Re: Signing and Verifying RDF Datasets for Dummies (like Me!) from Peter F. Patel-Schneider on 2021-06-11 (semantic-web@w3.org from June 2021)

From: Peter F. Patel-Schneider <pfpschneider@gmail.com>
Date: Fri, 11 Jun 2021 07:37:57 -0400
To: Eric Prud'hommeaux <eric@w3.org>
Cc: semantic-web@w3.org
Message-ID: <7a537f30-fcf1-f5e2-70fd-7c9fde8f4edc@gmail.com>
On 6/11/21 3:33 AM, Eric Prud'hommeaux wrote:
 > On Wed, Jun 09, 2021 at 01:45:10PM -0400, Peter Patel-Schneider wrote:

[...]

 > > But the receiver needs to perform two expansions.  The first happens
 > > when the receiver runs the verify algorithm.  The second happens when
 > > the receiver uses the transmitted document to construct the RDF
 > > dataset.  These two operations can be separated by an arbitrary amount
 > > of time and can be done in different environnments with the result that
 > > the recceiver constructs a different dataset from what the verify
 > > algorithm verified.
 > >
 > > And remote contexts and other environmental concerns can be constructed
 > > and manipulated so that the verify algorithm sees what the originator
 > > signed and thus returns true but the receiver constructs something
 > > different.  This can happen by accident, such as when a remote context
 > > is updated, or by an opponent, for example by modifying a transmitted
 > > document to inject a remote context that is modified between
 > > verification and construction.
 >
 > Some libraries probably double-expand by default, and you're right,
 > that's neither efficient nor safe. That deserves some text in the spec
 > and a test endpoint that tries to exploit it (e.g. it maps
 > `p`=>`http://a.example/p1` on the first GET,
 > `p`=>`http://a.example/p2` on the 2nd, etc).
 >
 > If someone finds it much easier to implement their library with
 > double-expansion, it can still be safe to double-expand if the
 > documentLoader overrides cache pragmas for the duration of a
 > verification. By default, the Digital Bazaar stack works with local
 > copies anyways so you have to go to some effort to create Manu's
 > "footgun".

The point here is that the algorithms in https://w3c-ccg.github.io/ld-proofs/ 
require double expansion so any library that uses these algorithms to both 
verify and expand will have to do double expansion.  And to prevent 
manipulation all this has to be done within the trust boundary.  And time and 
space have to be suspended.

Why require all this extra effort?  If the use of a document format that has a 
unique expansion to an RDF graph or dataset is required then none of this is 
necessary.   The trust boundary can enclose a much smaller area.  The document 
itself is signed so the validation is much closer to the standard validation 
for documents.  Recipients can expand at their leisure.  (In any case some 
recipients will expand at their leisure, trusting that this is allowable 
because the validation succeeded.  The only way to prevent this would be to 
encrypt the message so that only trusted libraries can expand it.)

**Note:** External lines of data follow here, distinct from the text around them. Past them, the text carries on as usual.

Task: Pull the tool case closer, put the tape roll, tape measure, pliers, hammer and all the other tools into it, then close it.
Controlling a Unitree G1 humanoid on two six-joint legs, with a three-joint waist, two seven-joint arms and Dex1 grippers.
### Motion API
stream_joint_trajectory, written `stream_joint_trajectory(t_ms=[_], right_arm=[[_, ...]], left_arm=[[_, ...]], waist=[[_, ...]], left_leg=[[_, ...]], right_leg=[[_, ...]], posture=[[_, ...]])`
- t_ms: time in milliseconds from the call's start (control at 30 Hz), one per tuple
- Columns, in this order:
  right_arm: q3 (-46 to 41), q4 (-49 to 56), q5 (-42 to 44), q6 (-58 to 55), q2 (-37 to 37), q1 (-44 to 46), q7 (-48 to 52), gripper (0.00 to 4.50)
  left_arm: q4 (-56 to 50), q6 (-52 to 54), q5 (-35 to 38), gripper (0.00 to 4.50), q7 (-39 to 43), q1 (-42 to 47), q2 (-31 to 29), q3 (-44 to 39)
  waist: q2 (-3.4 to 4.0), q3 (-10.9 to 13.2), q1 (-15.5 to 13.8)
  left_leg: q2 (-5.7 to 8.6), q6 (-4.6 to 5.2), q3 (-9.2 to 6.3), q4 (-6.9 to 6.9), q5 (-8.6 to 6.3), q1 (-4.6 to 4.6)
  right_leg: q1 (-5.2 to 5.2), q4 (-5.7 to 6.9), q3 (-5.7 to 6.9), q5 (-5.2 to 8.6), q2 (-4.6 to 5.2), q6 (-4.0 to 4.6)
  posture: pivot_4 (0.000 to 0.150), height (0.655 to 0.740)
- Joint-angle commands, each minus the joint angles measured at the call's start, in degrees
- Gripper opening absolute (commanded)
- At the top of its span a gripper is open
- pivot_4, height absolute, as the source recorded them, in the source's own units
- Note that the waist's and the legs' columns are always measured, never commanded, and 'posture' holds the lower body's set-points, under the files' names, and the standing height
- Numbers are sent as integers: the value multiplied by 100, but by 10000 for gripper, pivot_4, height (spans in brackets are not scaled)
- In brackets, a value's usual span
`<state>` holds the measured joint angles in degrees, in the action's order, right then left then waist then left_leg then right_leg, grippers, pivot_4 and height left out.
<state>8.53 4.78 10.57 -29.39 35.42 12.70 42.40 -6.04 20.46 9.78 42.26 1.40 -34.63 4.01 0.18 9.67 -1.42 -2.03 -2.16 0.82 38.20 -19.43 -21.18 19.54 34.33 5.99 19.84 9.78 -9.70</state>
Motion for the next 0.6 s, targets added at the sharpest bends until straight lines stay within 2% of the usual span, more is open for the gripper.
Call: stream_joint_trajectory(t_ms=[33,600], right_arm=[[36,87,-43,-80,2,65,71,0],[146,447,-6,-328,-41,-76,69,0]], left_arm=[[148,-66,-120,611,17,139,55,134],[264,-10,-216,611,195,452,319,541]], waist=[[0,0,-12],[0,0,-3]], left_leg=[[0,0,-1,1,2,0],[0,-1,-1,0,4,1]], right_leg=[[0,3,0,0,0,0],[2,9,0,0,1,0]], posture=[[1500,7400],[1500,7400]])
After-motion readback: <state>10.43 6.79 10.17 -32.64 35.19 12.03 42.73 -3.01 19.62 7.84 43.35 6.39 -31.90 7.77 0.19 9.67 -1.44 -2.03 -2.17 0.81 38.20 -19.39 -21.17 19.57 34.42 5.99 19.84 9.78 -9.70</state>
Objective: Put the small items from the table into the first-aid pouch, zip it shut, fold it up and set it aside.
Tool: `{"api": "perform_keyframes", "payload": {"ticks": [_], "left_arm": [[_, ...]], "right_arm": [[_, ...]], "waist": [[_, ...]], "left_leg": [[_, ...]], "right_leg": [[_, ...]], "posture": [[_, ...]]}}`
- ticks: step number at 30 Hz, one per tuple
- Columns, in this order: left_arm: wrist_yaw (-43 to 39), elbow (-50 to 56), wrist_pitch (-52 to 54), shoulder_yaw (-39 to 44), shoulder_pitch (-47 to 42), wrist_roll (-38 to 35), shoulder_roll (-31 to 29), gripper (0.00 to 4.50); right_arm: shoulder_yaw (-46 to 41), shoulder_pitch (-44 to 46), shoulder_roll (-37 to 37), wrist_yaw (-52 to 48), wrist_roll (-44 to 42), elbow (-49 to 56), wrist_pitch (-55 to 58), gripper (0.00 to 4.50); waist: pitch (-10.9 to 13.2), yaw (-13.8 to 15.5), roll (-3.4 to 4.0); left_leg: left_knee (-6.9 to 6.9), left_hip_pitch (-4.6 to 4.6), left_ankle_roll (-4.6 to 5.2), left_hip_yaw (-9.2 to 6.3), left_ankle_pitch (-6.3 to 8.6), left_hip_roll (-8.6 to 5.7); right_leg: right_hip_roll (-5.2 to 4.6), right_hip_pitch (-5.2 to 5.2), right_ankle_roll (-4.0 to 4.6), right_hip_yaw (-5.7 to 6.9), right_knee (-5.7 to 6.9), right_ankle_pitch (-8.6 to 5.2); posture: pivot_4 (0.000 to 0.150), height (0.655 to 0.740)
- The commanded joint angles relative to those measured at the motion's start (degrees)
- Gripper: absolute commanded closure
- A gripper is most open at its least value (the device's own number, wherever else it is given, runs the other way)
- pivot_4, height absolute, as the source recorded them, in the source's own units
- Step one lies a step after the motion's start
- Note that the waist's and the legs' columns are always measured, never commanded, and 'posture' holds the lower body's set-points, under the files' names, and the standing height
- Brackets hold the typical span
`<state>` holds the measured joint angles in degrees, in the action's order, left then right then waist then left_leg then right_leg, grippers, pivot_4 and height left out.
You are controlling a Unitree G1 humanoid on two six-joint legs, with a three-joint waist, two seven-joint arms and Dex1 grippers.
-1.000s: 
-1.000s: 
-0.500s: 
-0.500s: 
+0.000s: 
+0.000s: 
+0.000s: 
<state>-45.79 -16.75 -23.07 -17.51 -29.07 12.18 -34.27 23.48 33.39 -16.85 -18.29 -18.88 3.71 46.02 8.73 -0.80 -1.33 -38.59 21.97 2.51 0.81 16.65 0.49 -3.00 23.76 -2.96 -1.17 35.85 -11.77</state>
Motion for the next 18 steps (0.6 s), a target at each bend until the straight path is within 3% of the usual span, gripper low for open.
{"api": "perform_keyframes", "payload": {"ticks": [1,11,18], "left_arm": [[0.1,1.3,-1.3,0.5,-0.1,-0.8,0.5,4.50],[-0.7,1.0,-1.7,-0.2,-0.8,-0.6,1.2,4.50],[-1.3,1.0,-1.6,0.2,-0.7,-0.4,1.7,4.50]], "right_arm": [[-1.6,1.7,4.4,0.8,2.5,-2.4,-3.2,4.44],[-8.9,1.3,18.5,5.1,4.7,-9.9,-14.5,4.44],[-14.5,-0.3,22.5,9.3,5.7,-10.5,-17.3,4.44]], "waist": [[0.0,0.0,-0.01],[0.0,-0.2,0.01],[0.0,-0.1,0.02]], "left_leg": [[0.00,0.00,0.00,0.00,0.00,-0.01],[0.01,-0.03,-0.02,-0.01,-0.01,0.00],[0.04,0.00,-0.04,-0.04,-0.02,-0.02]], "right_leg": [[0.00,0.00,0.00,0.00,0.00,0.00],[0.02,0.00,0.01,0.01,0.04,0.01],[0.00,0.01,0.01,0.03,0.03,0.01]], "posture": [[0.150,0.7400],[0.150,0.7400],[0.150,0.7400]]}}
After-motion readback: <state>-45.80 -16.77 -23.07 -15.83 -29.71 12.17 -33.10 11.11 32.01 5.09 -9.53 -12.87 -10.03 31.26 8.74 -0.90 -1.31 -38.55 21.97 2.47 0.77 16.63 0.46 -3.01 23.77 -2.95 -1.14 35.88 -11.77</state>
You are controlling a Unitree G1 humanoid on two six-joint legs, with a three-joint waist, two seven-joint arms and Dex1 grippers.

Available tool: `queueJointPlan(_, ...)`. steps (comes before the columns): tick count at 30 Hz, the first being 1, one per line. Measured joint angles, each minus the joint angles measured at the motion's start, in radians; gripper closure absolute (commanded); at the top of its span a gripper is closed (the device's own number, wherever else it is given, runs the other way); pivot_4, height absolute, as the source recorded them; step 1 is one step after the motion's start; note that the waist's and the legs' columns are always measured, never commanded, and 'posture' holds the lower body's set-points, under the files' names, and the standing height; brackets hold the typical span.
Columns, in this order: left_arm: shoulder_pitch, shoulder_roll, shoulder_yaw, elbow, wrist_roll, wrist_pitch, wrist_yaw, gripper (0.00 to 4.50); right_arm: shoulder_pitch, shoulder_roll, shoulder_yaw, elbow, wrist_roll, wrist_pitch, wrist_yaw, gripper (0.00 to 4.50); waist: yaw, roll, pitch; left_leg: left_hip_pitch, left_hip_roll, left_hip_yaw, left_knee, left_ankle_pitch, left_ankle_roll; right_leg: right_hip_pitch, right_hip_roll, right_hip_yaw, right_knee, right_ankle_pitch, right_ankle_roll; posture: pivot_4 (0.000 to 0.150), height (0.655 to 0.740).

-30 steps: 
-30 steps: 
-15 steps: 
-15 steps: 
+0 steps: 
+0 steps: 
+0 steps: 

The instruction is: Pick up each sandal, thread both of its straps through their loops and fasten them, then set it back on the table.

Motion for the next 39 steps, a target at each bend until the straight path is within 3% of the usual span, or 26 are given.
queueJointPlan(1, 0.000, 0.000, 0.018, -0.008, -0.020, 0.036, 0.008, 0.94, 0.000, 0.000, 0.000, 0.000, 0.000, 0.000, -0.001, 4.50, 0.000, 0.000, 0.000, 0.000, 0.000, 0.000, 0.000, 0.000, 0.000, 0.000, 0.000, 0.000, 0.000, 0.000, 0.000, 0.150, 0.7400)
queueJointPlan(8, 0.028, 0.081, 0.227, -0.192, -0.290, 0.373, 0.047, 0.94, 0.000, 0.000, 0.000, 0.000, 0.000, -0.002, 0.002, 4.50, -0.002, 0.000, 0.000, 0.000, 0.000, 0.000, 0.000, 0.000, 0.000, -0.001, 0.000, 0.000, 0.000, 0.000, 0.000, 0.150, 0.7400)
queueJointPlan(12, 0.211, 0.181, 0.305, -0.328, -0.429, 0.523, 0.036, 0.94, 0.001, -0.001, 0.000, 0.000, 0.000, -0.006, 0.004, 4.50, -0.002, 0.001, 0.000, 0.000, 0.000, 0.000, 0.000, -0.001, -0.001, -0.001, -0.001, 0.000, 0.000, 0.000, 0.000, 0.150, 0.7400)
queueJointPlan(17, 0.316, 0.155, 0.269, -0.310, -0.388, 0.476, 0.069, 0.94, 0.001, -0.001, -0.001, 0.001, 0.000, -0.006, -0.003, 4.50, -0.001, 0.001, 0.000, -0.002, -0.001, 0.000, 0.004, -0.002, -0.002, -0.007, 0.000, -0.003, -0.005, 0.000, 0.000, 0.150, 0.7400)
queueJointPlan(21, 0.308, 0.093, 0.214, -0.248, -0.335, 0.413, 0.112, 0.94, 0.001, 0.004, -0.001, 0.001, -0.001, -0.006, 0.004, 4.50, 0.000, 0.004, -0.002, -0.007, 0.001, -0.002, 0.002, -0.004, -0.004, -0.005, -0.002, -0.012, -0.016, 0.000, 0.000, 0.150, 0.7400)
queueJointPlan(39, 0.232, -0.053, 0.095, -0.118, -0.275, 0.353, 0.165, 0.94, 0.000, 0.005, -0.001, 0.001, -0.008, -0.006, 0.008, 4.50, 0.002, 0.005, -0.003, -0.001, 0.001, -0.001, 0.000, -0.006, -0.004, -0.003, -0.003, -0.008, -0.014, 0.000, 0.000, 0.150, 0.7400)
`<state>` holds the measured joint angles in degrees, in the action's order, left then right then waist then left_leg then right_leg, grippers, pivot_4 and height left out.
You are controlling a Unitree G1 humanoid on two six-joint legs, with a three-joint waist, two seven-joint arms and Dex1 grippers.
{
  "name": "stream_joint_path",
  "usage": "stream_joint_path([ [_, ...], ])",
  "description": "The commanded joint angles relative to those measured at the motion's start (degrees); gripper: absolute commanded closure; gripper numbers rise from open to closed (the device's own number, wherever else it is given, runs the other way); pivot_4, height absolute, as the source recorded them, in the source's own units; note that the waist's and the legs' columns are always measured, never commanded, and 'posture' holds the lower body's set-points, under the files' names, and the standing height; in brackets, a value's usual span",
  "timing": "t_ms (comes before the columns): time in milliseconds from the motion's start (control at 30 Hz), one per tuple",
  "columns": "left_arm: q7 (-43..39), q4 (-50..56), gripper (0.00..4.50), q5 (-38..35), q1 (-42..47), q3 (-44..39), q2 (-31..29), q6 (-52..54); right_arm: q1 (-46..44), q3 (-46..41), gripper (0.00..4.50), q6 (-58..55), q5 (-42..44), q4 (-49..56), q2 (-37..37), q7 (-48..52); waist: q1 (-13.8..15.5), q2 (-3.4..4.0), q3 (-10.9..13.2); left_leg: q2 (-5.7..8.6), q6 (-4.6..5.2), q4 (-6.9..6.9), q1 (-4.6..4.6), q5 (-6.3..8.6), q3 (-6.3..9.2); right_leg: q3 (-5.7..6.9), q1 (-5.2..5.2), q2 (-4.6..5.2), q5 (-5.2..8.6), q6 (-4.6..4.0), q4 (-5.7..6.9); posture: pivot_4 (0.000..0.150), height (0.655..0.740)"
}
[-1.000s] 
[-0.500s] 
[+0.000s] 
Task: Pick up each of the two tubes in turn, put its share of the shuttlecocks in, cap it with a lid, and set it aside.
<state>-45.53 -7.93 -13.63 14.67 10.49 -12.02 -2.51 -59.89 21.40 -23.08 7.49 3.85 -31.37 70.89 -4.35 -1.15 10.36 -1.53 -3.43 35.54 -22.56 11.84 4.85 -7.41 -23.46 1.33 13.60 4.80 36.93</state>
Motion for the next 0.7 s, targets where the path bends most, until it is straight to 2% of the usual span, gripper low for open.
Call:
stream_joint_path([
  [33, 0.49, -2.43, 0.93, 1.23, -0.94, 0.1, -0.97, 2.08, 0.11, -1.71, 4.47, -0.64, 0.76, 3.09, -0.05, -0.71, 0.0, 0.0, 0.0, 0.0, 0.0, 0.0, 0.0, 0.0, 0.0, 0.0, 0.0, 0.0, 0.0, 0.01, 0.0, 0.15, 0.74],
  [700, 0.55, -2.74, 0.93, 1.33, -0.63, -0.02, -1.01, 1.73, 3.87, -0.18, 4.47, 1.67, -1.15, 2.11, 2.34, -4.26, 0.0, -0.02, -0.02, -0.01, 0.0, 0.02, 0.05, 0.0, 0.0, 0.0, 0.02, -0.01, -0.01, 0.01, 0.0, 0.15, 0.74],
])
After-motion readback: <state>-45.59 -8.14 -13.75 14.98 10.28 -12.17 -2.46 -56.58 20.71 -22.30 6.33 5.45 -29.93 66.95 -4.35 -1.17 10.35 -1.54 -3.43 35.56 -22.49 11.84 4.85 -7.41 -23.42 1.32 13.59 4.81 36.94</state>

 > This issue is further evidence that a WG product would increase
 > security and community understanding around security issues. Most of
 > the obvious ways ways to sign JSON-LD introduce this sort of
 > vulnerability. No WG leads to any of:
 >
 > 0. No action: most folks won't consider dereferenced evaluation
 >    vulnerabilities present in JSON-LD pipelines that don't include
 >    some verification.
 >
 > 1. standard JWS over JSON-LD doc: this signs the JSON tree but not the
 >    RDF expansion.
 >
 > 2. Homegrown signature stacks: likely to include atomic operations
 >    that separate verification from expansion (for e.g. populating a
 >    store) is subject to your timing attack.
 >
 > A WG product can raise awareness of these issues for these issues
 > across all JSON-LD pipelines (or any dereferenced evaluation
 > pipelines) and provide recipes and tools for securing them.

If you want to send a JSON-LD document, send it as a signed document.   If you 
want to send an RDFa document, send it as a signed document.  If you want to 
send a Turtle document, send it as a signed document.  If you want to send an 
RDF graph or dataset send it as a signed N-Triples or N-Quads document.  Don't 
send JSON-LD or RDFa or Turtle and some other stuff.  If you want to 
canonicalize an RDF graph or dataset, canonicalize it.  If you want to 
canonicalize and send, send signed a canonicalized N-Triples or N-Quads 
document.   There is enough here for a WG.

If you want to create a vocabulary for proofs and other verification data 
create a vocabulary.   There is enough here for another WG.

peter



peter
Received on Friday, 11 June 2021 11:44:07 UTC